I think I as an entrepreneur would have thought, you know, 25% is a little too much it’s going to hurt our customers it’s not going to come in. But I understand now how the combination of both talking to people and hearing and getting their subjective feedback, and looking and doing resource to see that others were also increasing in their market. Increasing their prices, boom that means that both bit of information are helping me say, it’s time to raise mine.

I still would freak out, I would freak out before, and I did it. I would freak out during. And then I would freak out when you came back and said, Andrew, guess what we didn’t lose and volume, that would really be exciting.
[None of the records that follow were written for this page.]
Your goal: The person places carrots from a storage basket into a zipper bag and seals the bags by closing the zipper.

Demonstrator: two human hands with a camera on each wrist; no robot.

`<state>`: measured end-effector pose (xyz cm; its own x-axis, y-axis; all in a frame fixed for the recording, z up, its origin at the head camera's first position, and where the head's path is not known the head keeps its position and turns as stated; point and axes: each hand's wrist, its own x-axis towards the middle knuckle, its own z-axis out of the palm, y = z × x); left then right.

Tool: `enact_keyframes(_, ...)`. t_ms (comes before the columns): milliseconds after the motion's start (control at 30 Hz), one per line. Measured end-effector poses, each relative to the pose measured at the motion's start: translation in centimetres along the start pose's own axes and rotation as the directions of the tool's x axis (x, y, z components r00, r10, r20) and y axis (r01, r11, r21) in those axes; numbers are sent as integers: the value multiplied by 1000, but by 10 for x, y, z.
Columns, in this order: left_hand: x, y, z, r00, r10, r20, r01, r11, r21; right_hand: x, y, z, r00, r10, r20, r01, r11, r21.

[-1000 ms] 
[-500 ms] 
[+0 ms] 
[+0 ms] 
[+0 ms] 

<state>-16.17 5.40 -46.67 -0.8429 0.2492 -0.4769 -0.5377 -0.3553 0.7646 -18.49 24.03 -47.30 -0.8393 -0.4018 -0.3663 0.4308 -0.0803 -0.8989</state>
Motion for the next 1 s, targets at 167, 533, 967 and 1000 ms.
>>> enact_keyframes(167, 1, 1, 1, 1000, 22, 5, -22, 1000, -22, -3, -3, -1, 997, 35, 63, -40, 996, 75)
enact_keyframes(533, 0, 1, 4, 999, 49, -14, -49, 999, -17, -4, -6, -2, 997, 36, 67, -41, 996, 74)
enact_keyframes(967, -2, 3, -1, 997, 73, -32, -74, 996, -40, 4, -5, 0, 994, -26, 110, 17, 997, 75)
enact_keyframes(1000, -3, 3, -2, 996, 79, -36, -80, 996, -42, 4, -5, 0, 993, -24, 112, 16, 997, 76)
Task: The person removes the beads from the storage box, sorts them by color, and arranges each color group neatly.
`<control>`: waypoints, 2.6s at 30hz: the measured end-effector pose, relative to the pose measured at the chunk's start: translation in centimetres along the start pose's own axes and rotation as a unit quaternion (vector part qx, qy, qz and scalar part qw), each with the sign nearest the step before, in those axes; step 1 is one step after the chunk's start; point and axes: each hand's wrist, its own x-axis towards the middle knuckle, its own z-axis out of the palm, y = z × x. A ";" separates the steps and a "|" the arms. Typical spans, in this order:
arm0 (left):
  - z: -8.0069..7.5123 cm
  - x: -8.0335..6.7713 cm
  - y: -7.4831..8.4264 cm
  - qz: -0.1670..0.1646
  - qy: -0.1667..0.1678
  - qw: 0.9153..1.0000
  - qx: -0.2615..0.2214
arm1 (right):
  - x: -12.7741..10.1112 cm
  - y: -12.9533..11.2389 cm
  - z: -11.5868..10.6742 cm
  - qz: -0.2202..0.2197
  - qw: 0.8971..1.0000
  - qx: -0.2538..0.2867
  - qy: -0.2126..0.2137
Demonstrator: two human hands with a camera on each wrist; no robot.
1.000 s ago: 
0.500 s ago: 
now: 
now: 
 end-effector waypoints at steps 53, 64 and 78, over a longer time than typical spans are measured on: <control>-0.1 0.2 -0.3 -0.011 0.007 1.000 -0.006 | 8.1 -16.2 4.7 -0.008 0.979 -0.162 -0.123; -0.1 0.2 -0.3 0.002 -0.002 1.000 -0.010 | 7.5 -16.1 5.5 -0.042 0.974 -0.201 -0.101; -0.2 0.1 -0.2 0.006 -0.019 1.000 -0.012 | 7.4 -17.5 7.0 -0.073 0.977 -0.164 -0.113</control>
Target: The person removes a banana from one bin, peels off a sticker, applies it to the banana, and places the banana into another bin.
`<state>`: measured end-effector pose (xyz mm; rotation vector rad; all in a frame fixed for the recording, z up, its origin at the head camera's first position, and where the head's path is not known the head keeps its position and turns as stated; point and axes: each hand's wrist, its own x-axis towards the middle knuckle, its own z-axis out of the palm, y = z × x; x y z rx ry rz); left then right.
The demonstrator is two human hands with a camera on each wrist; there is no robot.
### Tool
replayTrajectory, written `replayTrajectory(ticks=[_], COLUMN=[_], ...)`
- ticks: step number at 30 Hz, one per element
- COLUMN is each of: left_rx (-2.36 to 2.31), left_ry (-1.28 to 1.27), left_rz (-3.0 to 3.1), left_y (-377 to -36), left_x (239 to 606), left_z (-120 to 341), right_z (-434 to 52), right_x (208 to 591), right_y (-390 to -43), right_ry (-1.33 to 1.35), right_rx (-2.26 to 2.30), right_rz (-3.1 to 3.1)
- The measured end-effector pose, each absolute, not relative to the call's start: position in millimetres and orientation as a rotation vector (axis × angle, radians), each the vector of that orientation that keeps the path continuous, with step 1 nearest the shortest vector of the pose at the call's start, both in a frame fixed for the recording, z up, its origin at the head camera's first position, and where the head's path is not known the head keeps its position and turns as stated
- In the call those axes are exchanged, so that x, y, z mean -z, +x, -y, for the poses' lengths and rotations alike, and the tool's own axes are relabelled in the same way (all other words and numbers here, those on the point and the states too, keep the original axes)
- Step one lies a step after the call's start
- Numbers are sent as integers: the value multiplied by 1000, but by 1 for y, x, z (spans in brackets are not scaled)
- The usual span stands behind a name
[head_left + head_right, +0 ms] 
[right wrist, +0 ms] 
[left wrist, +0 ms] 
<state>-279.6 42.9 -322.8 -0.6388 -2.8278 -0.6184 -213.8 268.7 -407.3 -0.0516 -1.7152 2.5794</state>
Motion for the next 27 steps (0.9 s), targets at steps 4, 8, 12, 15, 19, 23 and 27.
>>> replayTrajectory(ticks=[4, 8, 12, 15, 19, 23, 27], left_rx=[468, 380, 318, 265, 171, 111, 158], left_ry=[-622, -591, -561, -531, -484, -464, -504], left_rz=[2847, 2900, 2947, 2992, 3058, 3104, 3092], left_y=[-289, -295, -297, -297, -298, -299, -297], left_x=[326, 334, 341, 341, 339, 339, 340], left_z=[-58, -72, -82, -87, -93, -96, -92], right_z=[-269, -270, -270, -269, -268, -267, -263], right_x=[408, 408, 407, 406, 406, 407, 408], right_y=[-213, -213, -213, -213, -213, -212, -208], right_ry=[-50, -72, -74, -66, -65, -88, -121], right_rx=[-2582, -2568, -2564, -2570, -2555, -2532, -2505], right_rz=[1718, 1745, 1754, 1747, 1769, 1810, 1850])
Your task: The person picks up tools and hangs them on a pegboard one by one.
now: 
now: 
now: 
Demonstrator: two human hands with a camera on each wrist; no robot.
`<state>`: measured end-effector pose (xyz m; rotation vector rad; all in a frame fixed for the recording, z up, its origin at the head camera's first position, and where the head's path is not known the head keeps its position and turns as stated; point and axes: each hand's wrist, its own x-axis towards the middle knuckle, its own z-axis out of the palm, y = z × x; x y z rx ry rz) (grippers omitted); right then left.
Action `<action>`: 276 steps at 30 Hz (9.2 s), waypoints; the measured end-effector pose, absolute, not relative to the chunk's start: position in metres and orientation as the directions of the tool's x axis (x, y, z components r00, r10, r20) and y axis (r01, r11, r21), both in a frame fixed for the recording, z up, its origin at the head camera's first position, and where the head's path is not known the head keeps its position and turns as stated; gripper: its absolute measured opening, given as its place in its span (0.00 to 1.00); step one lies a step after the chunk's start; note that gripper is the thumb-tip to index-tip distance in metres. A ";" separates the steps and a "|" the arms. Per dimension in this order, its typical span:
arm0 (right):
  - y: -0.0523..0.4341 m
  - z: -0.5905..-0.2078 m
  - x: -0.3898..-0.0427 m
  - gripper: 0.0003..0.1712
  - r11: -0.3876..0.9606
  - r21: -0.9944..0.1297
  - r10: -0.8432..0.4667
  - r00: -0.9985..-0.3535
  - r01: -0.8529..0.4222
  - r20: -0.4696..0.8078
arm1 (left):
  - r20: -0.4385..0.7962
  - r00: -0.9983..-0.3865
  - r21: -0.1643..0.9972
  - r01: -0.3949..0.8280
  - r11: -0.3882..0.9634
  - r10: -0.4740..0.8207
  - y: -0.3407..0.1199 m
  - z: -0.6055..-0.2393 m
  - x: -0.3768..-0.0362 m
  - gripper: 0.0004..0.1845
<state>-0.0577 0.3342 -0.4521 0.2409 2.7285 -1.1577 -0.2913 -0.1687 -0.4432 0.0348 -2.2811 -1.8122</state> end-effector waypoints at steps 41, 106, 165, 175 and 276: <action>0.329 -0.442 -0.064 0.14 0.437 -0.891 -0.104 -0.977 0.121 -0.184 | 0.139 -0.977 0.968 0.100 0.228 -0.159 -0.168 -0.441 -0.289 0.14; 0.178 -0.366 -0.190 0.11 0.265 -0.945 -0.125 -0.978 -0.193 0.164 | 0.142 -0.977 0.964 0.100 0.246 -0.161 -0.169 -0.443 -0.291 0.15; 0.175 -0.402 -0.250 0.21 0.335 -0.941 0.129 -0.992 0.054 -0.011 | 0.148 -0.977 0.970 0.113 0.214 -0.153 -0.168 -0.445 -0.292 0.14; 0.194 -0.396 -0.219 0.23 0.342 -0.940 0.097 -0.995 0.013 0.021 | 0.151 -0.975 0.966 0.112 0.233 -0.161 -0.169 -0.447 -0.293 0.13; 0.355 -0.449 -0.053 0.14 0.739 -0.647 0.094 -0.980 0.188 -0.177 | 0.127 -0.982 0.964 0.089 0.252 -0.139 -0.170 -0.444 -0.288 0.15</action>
Sarah: And I was still holding inside, because I want to do the right thing obviously with my, people I work with. So I was waiting for all the evidence suggested, and we said, okay we’re going to do it and we need to fee [?].” And the thing was we had to do a significant hike, because otherwise we’d be in a situation where we, we do a little bit and then, in– I said to him “It’s worse if in three months’ time we have to do it again. So given where this is going, let’s just do it.”

Andrew: Oh yeah.

Sarah: And be done. So that’s also how we looked– so it was, I would say we took a calculated risk in taking all the information, then said “now we need to do this.”

Andrew: All right. So, before we wrap it up I want to ask you a couple of questions. The first is we started out this conversation talking about a company that had an idea– an entrepreneur that had an idea that would have saved lives that was meant for an organization that had the money to pay for it, and it still didn’t work out. Now that we have a list of ideas that we know we can go through, and we need to pick the right product, or the right business out of many different options. Which of these do you think would have saved the entrepreneur that you talked about at the top of the interview?

Sarah: The most important one for them was the third one, it’s a line [?] always time.

Andrew: Okay.

Sarah: So in this case they had a good idea, they had a market need, and they had chosen the idea as quite specific. But what needed to happen, particularly with an organization of the size and the complexity of the National Health Service in the U.K. is that there need to be a lot of discussions to get enough supporters and alignment behind it.

Andrew: Okay.

Sarah: And you’re talking about a mixture in this case of, medical staff, managerial administrative staff, people that sort of trust overall government quality hospital. So you need it to be, getting buying at different levels, and also hearing concerns at different levels. And you need enough, typically I say in an organization, you, you need like an amount of support to make a big change in organization, you often need something like thirty percent of support behind it. And at that point you have a tipping point for momentum.

Andrew: I see.

Sarah: And then the idea sells itself. And so without that, in this case they had a fantastic idea, but they’re talking about a big organization to sell to where they really need buy in. So it’s not enough just to have a brilliant idea if you can’t get the people who are the decision makers and implementers to believe this is the right thing to do.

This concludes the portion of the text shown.